The reason this works is the trusting nature of the protocol. Your laptop sends a command across the wire saying "please write the data in my memory location XYZ". What the device on the other end is then supposed to do is send the data with an address of XYZ. But it does't have to. It can instead send data to address ABC. In other words, it can upload malware into the computer's memory and run it.

This technique rarely works on USB. That's because USB is designed in a "master-slave" configuration. Your computer can do this trick against anything attached to your USB port. Indeed, that's how some "jailbreaking" of devices like iPhone's work. Your computer, the master, infects the phone with malware by writing to specific locations in the phone's memory.

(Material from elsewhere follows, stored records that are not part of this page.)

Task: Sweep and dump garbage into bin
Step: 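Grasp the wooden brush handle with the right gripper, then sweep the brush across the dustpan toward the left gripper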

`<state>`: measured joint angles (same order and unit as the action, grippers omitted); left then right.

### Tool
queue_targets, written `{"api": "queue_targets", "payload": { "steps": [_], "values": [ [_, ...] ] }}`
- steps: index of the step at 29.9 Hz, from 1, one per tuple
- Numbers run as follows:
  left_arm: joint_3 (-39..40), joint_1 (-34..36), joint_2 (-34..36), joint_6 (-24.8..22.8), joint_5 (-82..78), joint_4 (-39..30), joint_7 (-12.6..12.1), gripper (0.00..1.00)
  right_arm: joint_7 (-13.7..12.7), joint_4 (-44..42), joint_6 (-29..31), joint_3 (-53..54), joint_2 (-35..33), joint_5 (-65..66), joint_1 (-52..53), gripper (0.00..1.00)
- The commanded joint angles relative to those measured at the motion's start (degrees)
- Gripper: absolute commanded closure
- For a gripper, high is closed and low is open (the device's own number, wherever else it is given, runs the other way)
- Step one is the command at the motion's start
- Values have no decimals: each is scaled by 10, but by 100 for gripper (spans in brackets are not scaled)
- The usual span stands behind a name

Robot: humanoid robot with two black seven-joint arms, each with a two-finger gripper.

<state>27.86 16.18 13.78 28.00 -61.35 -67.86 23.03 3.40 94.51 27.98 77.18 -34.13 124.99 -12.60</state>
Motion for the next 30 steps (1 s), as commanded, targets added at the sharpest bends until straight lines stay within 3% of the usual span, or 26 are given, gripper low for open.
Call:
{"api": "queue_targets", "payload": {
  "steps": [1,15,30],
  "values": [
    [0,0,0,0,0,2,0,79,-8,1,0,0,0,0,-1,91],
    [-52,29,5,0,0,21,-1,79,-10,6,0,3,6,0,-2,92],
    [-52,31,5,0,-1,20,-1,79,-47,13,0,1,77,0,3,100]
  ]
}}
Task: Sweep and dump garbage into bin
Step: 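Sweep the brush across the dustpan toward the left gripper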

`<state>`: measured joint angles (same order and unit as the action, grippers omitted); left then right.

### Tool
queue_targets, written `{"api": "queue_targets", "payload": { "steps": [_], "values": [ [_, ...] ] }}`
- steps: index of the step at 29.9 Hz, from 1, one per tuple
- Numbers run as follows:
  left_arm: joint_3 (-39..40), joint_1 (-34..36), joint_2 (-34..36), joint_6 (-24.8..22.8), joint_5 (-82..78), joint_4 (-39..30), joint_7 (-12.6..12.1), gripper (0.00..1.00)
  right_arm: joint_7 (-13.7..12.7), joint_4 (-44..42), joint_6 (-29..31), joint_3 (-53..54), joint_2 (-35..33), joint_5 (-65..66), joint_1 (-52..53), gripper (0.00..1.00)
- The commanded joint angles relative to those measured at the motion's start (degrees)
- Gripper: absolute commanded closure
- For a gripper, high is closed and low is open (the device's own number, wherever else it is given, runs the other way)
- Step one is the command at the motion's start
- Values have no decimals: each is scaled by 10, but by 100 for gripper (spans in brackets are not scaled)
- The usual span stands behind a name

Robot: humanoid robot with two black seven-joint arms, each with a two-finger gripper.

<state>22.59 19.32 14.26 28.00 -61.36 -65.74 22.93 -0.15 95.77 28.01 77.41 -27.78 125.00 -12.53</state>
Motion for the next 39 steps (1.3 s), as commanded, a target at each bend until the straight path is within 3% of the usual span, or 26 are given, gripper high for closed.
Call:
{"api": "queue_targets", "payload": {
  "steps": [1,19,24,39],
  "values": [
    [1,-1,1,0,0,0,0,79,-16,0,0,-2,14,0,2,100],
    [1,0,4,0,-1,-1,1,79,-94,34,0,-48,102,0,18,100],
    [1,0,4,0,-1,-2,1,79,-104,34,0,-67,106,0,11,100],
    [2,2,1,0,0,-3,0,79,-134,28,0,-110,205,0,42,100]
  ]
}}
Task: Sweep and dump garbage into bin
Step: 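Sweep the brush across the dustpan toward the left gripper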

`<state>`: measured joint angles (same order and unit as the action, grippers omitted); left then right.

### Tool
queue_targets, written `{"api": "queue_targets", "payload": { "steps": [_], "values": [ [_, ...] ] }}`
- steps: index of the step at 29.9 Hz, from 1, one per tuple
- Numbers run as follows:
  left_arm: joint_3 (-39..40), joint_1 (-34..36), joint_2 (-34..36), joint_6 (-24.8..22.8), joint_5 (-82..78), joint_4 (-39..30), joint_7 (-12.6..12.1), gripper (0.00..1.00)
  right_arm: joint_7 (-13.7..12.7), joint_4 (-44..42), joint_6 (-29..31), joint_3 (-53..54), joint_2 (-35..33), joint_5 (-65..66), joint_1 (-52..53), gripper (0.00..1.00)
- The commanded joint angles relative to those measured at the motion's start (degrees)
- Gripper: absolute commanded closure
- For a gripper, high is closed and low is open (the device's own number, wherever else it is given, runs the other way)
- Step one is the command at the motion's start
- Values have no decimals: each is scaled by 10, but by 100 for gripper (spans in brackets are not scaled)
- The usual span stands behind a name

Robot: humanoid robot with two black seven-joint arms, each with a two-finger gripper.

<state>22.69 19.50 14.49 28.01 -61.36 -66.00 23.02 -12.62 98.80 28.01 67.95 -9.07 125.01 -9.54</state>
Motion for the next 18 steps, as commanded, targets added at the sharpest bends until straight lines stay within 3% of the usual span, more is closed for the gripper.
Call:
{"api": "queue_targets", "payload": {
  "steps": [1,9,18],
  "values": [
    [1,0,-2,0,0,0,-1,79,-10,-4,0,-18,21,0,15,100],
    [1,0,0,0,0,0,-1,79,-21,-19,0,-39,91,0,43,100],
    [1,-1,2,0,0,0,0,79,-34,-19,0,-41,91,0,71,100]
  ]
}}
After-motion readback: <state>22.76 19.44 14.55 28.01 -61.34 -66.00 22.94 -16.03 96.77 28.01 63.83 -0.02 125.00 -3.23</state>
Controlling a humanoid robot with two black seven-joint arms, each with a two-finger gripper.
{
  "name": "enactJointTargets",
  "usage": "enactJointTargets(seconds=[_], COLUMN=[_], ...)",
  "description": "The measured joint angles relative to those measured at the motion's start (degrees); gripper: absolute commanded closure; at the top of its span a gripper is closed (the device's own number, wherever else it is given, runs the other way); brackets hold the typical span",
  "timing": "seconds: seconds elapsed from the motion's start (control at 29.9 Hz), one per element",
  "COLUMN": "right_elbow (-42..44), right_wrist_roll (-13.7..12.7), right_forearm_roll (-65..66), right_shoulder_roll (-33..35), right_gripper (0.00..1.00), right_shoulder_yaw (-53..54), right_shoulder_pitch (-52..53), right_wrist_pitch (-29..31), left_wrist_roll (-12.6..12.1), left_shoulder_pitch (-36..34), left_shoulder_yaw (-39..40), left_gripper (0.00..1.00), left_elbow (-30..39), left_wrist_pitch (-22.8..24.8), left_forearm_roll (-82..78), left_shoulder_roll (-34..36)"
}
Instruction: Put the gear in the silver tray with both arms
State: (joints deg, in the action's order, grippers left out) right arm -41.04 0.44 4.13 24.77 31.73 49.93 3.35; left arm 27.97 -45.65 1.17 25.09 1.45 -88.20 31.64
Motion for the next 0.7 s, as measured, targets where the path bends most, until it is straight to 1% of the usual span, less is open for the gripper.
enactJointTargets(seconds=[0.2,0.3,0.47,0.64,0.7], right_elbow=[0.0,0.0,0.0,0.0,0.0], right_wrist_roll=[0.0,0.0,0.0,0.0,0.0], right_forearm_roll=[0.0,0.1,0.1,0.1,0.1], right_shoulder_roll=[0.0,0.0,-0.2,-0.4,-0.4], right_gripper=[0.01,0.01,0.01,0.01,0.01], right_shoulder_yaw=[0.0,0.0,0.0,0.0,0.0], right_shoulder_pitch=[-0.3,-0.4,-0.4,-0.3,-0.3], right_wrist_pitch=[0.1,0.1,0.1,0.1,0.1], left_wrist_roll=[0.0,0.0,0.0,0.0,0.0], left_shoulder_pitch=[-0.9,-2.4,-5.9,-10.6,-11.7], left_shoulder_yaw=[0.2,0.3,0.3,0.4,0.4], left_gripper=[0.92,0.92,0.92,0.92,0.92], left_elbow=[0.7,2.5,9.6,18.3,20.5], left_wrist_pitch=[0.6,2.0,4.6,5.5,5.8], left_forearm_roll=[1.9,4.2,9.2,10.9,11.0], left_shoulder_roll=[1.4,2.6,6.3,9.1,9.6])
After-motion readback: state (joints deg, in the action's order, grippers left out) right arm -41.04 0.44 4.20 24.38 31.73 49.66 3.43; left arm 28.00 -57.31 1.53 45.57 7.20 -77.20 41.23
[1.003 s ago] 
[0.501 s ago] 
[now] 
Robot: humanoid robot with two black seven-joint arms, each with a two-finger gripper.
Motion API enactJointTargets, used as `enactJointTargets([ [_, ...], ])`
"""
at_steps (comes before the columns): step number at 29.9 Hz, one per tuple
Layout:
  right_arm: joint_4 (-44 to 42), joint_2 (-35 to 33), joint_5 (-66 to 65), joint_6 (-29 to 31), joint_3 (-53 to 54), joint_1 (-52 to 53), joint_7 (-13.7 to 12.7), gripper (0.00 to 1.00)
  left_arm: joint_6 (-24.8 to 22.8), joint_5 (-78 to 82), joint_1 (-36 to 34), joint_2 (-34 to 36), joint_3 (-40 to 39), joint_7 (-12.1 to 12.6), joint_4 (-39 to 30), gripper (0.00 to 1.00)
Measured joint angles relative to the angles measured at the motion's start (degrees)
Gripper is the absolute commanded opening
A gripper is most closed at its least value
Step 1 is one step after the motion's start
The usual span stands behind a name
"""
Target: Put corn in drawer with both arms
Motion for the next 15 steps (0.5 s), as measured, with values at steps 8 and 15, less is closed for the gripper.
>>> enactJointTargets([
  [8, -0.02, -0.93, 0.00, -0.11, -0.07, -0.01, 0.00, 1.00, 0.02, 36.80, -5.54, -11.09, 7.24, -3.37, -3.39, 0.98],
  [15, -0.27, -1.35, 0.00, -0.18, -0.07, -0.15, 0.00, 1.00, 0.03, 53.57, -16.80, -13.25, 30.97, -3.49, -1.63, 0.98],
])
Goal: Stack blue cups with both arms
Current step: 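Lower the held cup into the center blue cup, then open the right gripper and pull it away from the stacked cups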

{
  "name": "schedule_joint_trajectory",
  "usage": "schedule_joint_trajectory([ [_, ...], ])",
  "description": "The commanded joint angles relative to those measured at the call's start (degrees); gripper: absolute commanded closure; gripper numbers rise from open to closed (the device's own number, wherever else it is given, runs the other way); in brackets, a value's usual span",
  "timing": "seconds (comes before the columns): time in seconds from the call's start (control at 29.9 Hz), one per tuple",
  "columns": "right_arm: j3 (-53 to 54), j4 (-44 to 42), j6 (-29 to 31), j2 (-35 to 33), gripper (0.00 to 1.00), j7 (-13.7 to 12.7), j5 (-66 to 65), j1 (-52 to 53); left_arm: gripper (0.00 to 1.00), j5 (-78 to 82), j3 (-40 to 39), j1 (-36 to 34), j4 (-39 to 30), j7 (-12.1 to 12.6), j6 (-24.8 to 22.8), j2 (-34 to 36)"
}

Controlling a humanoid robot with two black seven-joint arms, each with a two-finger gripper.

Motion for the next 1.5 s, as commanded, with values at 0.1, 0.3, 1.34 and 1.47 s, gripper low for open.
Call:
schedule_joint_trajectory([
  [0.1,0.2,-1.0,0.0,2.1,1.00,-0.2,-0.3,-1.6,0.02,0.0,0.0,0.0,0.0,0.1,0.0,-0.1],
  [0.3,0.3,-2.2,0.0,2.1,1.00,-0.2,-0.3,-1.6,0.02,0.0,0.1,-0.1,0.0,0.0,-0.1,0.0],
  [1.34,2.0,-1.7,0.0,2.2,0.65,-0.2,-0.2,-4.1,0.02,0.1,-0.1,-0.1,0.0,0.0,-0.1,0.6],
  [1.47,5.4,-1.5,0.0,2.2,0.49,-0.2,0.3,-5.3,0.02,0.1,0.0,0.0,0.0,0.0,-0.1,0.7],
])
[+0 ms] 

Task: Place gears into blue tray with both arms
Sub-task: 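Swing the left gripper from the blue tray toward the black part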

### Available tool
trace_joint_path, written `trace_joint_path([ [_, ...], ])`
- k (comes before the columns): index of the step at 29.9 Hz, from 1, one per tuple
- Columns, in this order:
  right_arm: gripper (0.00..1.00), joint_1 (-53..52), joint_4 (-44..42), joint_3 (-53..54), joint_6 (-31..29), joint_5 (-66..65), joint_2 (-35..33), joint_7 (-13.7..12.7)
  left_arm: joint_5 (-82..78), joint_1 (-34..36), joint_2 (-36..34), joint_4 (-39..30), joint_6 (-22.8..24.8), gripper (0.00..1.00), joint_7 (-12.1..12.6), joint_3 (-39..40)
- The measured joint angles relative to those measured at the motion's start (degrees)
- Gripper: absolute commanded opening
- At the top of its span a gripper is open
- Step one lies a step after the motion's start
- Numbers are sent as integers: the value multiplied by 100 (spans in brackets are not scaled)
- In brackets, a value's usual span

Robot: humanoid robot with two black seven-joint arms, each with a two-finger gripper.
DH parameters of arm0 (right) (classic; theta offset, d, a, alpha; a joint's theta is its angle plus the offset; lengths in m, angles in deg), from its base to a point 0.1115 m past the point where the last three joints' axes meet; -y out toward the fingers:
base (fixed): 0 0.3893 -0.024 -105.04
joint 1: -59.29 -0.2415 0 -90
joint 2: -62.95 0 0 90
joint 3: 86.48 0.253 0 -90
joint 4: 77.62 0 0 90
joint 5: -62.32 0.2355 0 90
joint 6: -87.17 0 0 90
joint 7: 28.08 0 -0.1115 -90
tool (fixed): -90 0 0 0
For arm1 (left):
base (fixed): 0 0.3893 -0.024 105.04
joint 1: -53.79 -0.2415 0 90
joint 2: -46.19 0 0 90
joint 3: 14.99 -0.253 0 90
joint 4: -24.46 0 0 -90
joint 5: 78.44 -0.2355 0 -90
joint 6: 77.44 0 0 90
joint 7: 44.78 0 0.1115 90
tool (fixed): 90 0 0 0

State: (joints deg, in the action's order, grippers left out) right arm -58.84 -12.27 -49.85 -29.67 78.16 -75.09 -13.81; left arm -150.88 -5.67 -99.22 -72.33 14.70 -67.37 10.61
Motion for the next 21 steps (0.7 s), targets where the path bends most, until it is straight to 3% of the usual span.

However, in some versions of USB (such as USB On-the-Go), the devices will negotiate who is to be master, and who is to be slave. We found a couple notebooks 6 years ago that could be broken into with USB this way. I don't know if any newer computers can.

But most other technologies are "peer-to-peer" rather than "master-slave". In those cases, either side can hack into the other. We did this at a pentest recently. A company gave employees laptops that were secured using all the latest technology, such as encrypted boot disks and disabled USB ports. Users weren't given admin privileges. But the Firewire ports were open. We connected a device to the Firewire port on a laptop, and broke in with administrator access. Once in, we grabbed the encrypted administrator password (the one the owner of the laptop didn't know). We cracked it using L0phtcrack. That password was the same for all notebooks handed out by the company, so we now could log onto anybody's notebook. Worse -- that administrator account was also on their servers, so we could simply log into their domain controllers using that account and take control of the entire enterprise.

Another real-world story comes from the HBGary e-mails. Apparently, HBGary sold devices to the government so that they could perform the same sort of trick. We did it with a laptop running Linux, but you can easily do this from a thumbdrive.

The current Thunderbolt simply sends PCIe signals across the wire. That means, in theory, anything a PCIe card can do, a Thunderbolt device can do. A hostile device should be able to send any address it wants, to read and write any part of memory of the host machine.

Intel has a solution for this. It's called "Intel Virtualization Technology for Directed I/O" or "VT-d". Using VT-d, a driver can configure the chipset to allow a device on the PCIe bus (or the Thunderbolt connection) to only write to specific areas of memory instead of the entire memory. The processors in the MacBooks support this feature, but Mac OS X does not (at least, last time I checked it wasn't).

Note that MacBooks already have Firewire, ExpressCard, and SD/IO ports that are vulnerable to this feature. Therefore, having yet another port with the same vulnerability isn't a huge increase in the risk.
 
sorry to tell but Light Peak =not Thunderbolt
Thunderbolt is based on copper connection and early Light Peak prototypes were based on optical fiber connections
 
sorry to tell but Light Peak =not Thunderbolt
Thunderbolt is based on copper connection and early Light Peak prototypes were based on optical fiber connections

This is true, which is why they have announced that initial ones will have cooper wiring but they will eventually move to fiber optic.